▸ **How to complete this task**
Exactly how many lines in this data contain the word "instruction"? Only the number should be given.

▸ **Records for processing**
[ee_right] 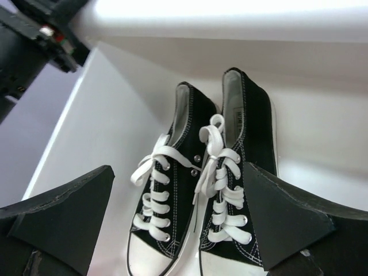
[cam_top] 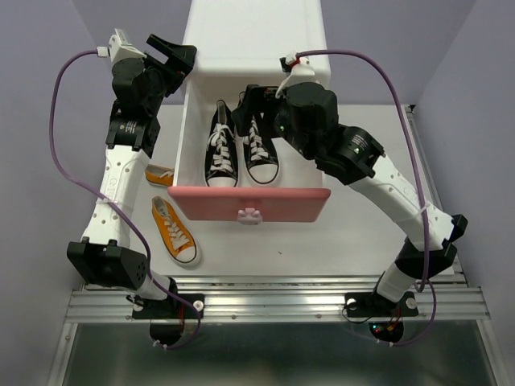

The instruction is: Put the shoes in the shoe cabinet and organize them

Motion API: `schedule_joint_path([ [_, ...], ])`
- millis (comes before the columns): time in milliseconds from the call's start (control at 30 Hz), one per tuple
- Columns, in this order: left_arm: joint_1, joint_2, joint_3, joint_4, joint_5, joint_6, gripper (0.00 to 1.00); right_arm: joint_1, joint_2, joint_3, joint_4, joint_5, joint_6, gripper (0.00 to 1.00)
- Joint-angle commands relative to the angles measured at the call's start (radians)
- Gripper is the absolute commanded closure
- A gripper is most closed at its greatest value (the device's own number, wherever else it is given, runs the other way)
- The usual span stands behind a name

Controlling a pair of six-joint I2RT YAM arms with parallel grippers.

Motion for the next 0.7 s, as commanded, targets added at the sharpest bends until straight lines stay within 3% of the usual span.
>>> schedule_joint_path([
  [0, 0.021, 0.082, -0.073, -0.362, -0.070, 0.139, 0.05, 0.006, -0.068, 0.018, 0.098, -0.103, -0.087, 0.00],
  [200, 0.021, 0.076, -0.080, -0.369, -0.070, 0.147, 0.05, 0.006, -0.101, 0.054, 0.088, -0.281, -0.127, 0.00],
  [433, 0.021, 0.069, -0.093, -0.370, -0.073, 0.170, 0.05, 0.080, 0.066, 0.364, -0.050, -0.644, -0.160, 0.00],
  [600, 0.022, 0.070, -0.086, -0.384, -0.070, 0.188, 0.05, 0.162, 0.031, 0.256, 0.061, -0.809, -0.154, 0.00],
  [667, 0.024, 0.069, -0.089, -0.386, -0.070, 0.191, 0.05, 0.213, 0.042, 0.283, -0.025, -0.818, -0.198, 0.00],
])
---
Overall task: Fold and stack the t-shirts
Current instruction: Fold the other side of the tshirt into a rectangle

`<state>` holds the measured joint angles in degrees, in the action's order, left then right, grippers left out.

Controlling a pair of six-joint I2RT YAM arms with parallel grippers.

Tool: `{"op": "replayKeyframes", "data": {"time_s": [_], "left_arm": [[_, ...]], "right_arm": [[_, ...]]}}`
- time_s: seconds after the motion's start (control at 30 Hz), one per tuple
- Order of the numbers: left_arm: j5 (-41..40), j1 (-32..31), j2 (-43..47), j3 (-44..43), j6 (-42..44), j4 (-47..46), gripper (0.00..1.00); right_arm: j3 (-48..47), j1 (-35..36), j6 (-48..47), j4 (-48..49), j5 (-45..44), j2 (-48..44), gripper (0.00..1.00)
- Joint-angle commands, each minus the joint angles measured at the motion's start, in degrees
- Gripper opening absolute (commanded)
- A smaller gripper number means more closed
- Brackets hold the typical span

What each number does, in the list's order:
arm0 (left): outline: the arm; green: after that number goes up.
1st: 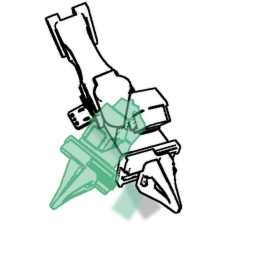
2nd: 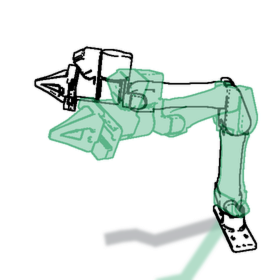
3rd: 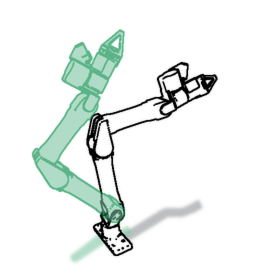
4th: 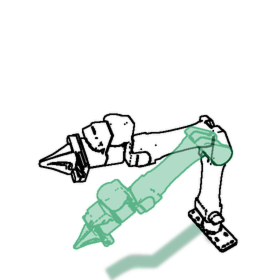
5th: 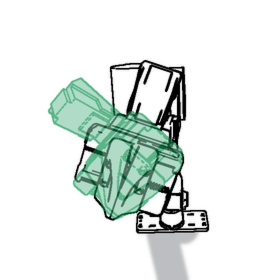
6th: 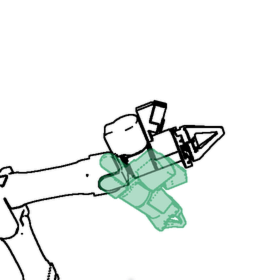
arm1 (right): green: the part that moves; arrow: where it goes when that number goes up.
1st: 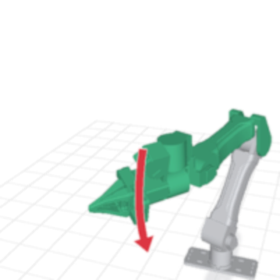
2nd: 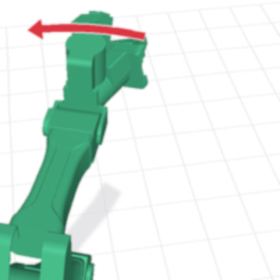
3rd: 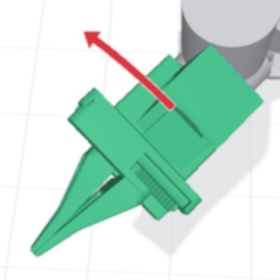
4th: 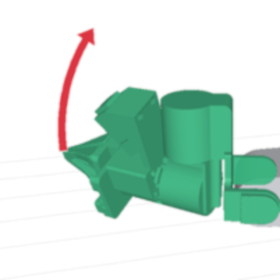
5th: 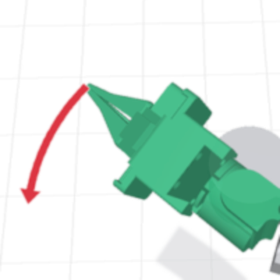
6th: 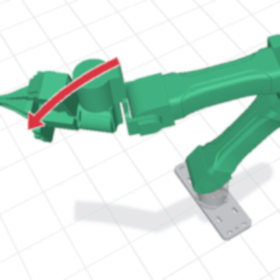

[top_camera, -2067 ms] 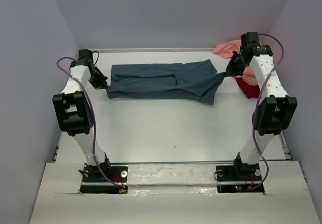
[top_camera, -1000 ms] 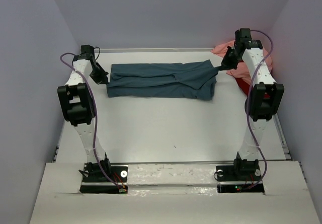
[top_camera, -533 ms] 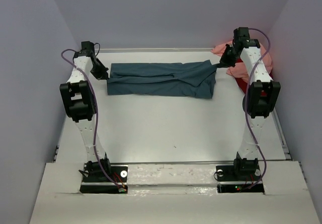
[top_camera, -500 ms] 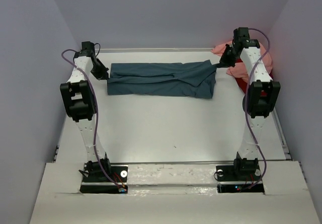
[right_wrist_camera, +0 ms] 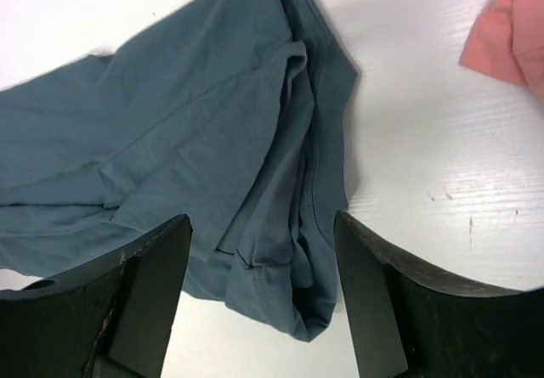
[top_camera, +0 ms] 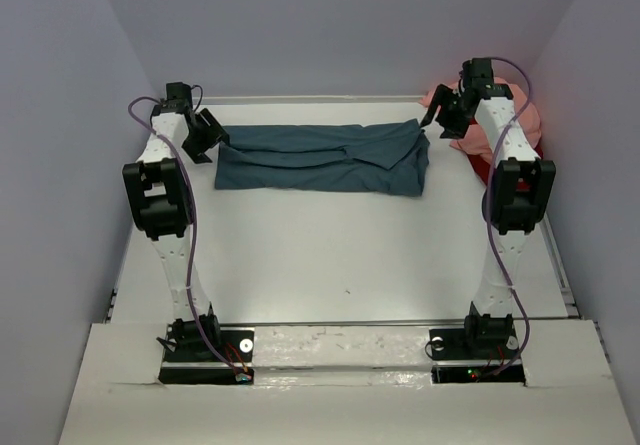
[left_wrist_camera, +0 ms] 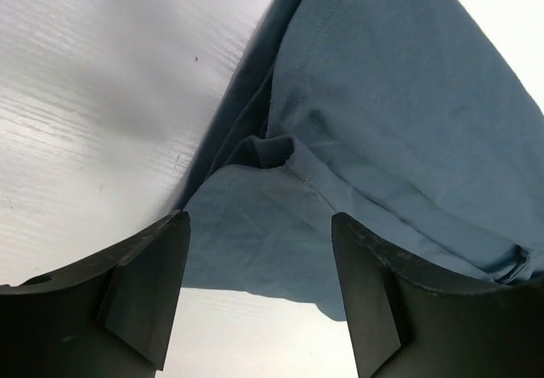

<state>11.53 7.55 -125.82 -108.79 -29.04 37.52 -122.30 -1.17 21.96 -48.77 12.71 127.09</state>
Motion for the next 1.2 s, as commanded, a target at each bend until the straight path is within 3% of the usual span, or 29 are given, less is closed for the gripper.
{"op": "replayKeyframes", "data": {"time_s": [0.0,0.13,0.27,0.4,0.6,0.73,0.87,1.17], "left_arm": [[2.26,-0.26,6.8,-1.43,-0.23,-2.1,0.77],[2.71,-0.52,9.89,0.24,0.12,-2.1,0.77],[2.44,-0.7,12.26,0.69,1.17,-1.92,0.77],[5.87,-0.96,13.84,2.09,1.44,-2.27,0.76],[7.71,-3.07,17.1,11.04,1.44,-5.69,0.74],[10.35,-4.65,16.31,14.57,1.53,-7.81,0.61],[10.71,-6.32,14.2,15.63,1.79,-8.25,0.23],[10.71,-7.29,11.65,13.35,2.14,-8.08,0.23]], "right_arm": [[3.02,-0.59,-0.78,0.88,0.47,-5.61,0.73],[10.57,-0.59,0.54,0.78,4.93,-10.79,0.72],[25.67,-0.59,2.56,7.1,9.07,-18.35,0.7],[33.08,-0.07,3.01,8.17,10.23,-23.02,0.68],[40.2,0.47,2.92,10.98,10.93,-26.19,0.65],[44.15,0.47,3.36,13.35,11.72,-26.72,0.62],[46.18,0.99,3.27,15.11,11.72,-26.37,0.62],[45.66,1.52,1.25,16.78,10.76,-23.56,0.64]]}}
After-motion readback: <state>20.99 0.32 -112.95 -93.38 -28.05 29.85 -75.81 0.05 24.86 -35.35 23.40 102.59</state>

▸ **Task response**
2